In molti dimenticano che il principio fondamentale del federalismo è proprio la possibilità di decidere autonomamente del proprio destino. La fortuna di questo assetto istituzionale è l’idea che a Bari, a Napoli o a Palermo si dovrebbe sapere meglio di un lontano governo romano quello che è opportuno fare, come si dovrebbe investire per ottenere una crescita migliore e più stabile. O forse, proprio perché si è capito questo, si teme di conseguenza l’incapacità della classe dirigente meridionale di far fronte a questa importante sfida.

E’ di pochi giorni fa la notizia che le Regioni Puglia, Basilicata e Molise hanno perso il finanziamento di 120 milioni di euro per la costruzione della diga di Piano dei Limiti. La prima delibera era del 2002, tra il 2002 ed il 2005 il finanziamento era completo e a disposizione delle Regioni. Dal 2005 ad oggi non si è fatto assolutamente nulla. E il finanziamento è andato perduto. L’opera era importante (anche se non strategica), in quanto il vicino invaso di Occhito si riempie facilmente e, durante l’inverno, si è costretti ad aprire le chiuse sprecando milioni di metri cubi d’acqua.

La diga di Piano dei Limiti avrebbe consentito di recuperare tutta quest’acqua e creare un’ importante riserva per i mesi estivi. Nove anni senza far nulla. Con la precedente giunta Vendola che si è contraddistinta per il suo totale immobilismo (in tutto cinque anni e mezzo con 120 milioni in tasca senza produrre neppure un atto). Se questi sono i personaggi, il federalismo in effetti può anche essere temuto.

Ma la speranza è, invece, che questa difficoltà si trasformi in un’opportunità per far crescere e maturare una nuova classe dirigente.

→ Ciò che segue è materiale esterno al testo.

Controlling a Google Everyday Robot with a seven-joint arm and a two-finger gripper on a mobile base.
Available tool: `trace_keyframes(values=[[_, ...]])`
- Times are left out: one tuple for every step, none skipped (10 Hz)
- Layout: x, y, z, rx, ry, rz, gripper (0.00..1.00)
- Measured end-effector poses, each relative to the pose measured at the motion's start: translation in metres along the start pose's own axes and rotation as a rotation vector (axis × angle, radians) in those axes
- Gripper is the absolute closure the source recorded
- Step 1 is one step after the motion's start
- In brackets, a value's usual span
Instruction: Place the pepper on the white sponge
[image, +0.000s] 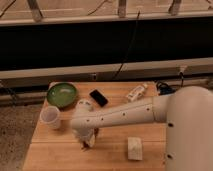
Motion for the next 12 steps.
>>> trace_keyframes(values=[[-0.001, 0.001, 0.001, 0.000, 0.002, 0.006, 0.45], [-0.001, 0.001, 0.001, 0.000, 0.005, 0.010, 0.52], [0.000, 0.003, 0.000, 0.000, 0.013, 0.015, 0.64], [0.004, 0.007, -0.006, 0.003, 0.020, 0.021, 0.73], [0.008, 0.012, -0.011, 0.002, 0.024, 0.026, 0.82], [0.010, 0.016, -0.014, -0.003, 0.029, 0.029, 0.95], [0.009, 0.016, -0.014, -0.002, 0.033, 0.028, 0.99], [0.012, 0.016, -0.017, 0.003, 0.036, 0.031, 1.00], [0.019, 0.023, -0.027, 0.002, 0.044, 0.036, 1.00], [0.024, 0.028, -0.035, 0.002, 0.048, 0.039, 1.00], [0.028, 0.034, -0.039, 0.001, 0.053, 0.046, 1.00], [0.030, 0.036, -0.041, -0.002, 0.056, 0.047, 1.00]])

Il centralismo diventa una scusa per nascondersi, delegare, scaricare le colpe e far campare gli amici e gli amici degli amici. Il federalismo strappa il velo ed evidenzia le vergogne di politici pigri ed incapaci. Cosa sarebbe il governatore Vendola se non potesse, ad ogni occasione, accusare il ministro Fitto di non aprire i cordoni della borsa dei fondi FAS? Oppure prendiamo il caso del sindaco di Bari Emiliano, come avrebbe potuto essere rieletto se non fosse riuscito a far ricadere sul ministro Bondi la responsabilità della mancata riapertura del Petruzzelli? Queste persone vivono di demagogia e sono esperti nell’atavica abilità dei meridionali di trovare altrove la giustificazione delle proprie colpe e delle proprie mancanze.

I politici meridionali, di destra e di sinistra, che hanno davvero a cuore il futuro della loro terra, devono invece rivendicare proprio la possibilità di poter agire in prima persona, senza attendere diktat o concessioni romane e prendere in mano il futuro delle proprie comunità. Con onori e oneri. Anche la gente dovrebbe rivendicare efficienza e trasparenza delle spesa, capacità di fare squadra con i settori produttivi e con le università, piuttosto che stare lì ad attendere il bonifico da Roma che salvi un sistema inefficiente ed inefficace.